▶ [Stored data]:
══════════════════════════════

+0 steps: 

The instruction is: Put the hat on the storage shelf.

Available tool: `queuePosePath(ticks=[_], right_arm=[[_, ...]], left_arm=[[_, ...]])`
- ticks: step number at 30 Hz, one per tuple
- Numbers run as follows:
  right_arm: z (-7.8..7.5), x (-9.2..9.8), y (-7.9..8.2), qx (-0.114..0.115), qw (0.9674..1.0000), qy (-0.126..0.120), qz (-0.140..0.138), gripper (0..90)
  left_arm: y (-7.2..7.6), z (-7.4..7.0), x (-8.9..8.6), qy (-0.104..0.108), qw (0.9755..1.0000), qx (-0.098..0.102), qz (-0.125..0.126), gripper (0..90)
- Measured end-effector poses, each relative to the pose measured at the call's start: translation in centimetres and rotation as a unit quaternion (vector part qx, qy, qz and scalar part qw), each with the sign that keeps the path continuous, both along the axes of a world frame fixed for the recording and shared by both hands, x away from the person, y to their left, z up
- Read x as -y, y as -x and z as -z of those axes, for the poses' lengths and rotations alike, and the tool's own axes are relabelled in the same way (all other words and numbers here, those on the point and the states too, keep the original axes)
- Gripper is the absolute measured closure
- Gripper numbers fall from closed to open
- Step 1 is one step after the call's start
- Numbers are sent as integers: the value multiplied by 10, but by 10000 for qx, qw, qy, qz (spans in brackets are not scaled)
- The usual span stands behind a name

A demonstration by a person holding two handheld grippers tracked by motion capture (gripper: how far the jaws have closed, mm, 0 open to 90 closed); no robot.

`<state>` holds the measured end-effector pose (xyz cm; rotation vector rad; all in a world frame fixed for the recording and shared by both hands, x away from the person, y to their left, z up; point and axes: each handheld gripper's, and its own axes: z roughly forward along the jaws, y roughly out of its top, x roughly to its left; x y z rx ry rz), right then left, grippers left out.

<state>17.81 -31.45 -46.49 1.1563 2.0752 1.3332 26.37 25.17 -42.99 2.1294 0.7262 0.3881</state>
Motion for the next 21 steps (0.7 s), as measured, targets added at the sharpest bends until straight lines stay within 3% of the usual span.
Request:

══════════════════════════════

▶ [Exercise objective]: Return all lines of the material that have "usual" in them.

▶ [Exercise output]:
- The usual span stands behind a name
Motion for the next 21 steps (0.7 s), as measured, targets added at the sharpest bends until straight lines stay within 3% of the usual span.

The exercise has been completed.